Robin Hood has been associated with two different regions from an early date; Barnsdale in South Yorkshire and Sherwood Forest in Nottinghamshire. ‘Robin Hood in Barnesdale Stood’ was quoted by a judge in the court of Common Pleas in 1429. ‘Robin Hood in Sherwood stood’ was written in a Lincoln cathedral manuscript in about 1410. In the fifteenth century Robin was more often associated with Barnsdale than Sherwood, although the two regions are less than forty miles apart. In Robin Hood and the Monk the outlaws adventures are confined to Sherwood and Nottingham. Robin Hood and the Potter names Wentbridge (Went breg) in the Barnsdale region and Nottingham. In Robin Hood and Guy of Gisborne, the action takes place in Barnsdale, and the sheriff is slain when he tries to flee to Nottingham. The Gest names Barnsdale and Nottingham, but of the early ballads, only Robin Hood and the Monk mentions Sherwood. The sheriff of Nottingham intrudes into Barnsdale where he has no jurisdiction, and both he and the outlaws travel between the two regions at lightening speed, which leads to the possibility that there was one cycle of tales that placed Robin in Barnsdale and another that placed him in Sherwood. Over time these may have become joined together, resulting in a confused scenario. On the other hand, the two regions may have been included in the original tales, to appeal to a wider audience, without any regard for accuracy.
Barnsdale or Bernysdale was known as a region between Pontefract and Doncaster, a lightly wooded area that was not officially a forest, but it was a place of ambush in the fourteenth century. All of the following are within this region. The Sayles (Saylis) is mentioned in the Gest, and Wentbridge (Went breg) is mentioned in Robin Hood and the Potter. To the south of Wentbridge, on the western side of the A1, is the Church at Skelbrooke, believed to be on the site of the chapel alluded to by Robin in the closing verses of the Gest, and near the A1 in Skelbrooke Park, there once stood Bishop’s Tree, where according to tradition, Robin intercepted the Bishop of Hereford and made him dance in his boots. To the north of Bishop’s Tree is the probable location of where once stood the Stone of Robert Hode, recorded in a Monk Bretton charter of 1422, and on the eastern side of the A1 to the south, is Robin Hood’s Well. The Gest and Robin Hoode his Death, both name Kirklees (Kyrkesly, Churchlees) twenty miles west of Barnsdale, as the place of Robin’s death and burial. (see Robin Hood’s Grave) There is a third locality in the Gest, northern Lancashire and Bowland.

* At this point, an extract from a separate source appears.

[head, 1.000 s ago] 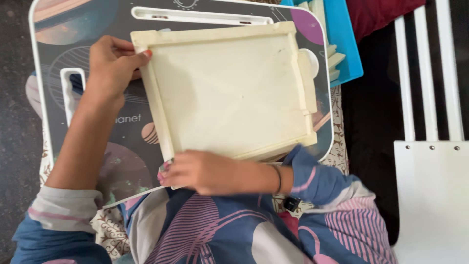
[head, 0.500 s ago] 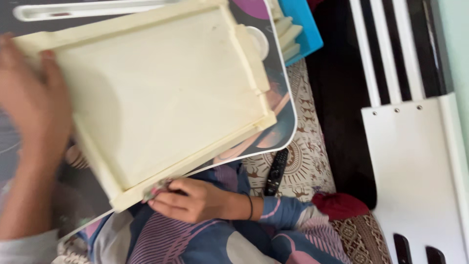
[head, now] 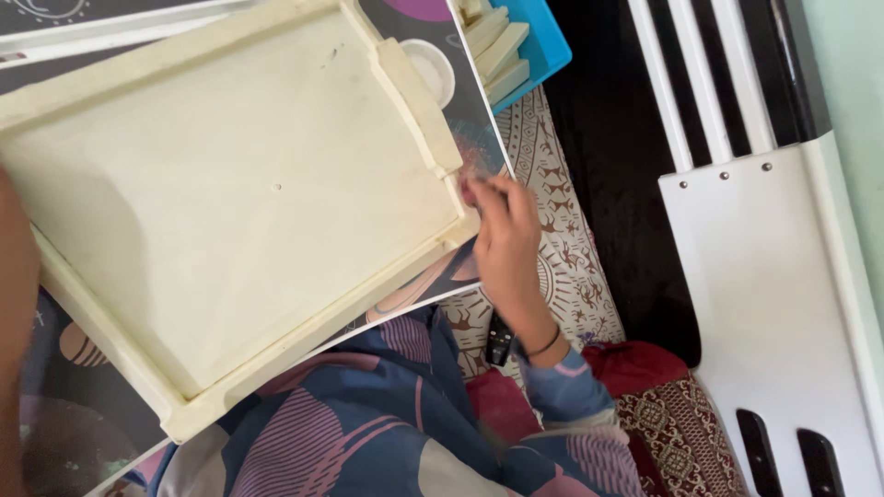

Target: The person assembles beige plastic frame components on a lap table. They pick up frame pieces from a blue bin, connect them into rectangular frames, and wipe the surfaces with a cloth. The person handles multiple frames one at a time, assembling and cleaning them on the table.

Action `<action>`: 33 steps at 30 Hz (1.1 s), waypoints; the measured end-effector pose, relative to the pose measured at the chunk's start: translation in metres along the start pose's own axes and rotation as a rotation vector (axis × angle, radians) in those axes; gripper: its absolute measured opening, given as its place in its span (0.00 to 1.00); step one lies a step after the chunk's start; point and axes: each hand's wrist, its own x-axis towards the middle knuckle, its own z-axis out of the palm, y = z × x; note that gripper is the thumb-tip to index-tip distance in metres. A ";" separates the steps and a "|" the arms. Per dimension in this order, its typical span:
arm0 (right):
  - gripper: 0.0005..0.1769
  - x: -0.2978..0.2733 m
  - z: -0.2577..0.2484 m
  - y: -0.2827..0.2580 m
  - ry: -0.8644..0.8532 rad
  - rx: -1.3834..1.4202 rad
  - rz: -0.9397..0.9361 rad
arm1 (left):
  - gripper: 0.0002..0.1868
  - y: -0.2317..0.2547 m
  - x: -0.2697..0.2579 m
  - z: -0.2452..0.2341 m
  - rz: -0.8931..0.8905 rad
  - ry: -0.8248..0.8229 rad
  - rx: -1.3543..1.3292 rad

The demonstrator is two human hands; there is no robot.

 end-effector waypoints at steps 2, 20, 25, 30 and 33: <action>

Sherwood Forest occupied about one hundred thousand acres of central Nottinghamshire in 1609, and for at least the four centuries previous. Shaped like a lop-sided hourglass, it was over twenty miles long and eight miles wide. The location of the forest was closely related to the acidic soils, which covered a belt of sandstone running north to south down the centre and west of the county. In early times this great area embraced at least a fifth of the whole shire, and it was known in various documents as the forest of Nottingham (Anct. Forest Proc. Chan. No. 3, A.D. 1218; No. 24, A. D. 1232), but the equivalent term of Sherwood soon became the more usual expression. The earlier form was usually Shirewode or Shirwode; the name possibly originated from the fact that a considerable length of the forest bound was also the bound between the two shires of Derby and Nottingham. The name (as Sciryuda) appears as early as 958 (Early Yorkshire Charters, ed. W. Farrer, I, 1914, p.11). Many of its boundaries were formed by rivers: the Trent to the south, the Meden to the north, the Leen to the south-west and the Doverbeck to the south-east. The Crown had large land holdings in the forest, concentrated within Bestwood Park, Clipstone Park, Nottingham Castle and Park, Birklands and Bilhaugh; however it was the monarch’s right to administer the forest law over the whole area. The early thirteenth century saw a long dispute between Henry III and the major landowners of Nottinghamshire over the course of Sherwood’s boundary, and from then until the 1660′s it was regularly perambulated to maintain the geographical details of its extent. The large area of Nottinghamshire that was once Sherwood Forest is now a scattering of woodland, heathland and field. The Sherwood Forest National Nature Reserve near Edwinstowe is a haven for ancient oaks and attracts thousands of visitors each year.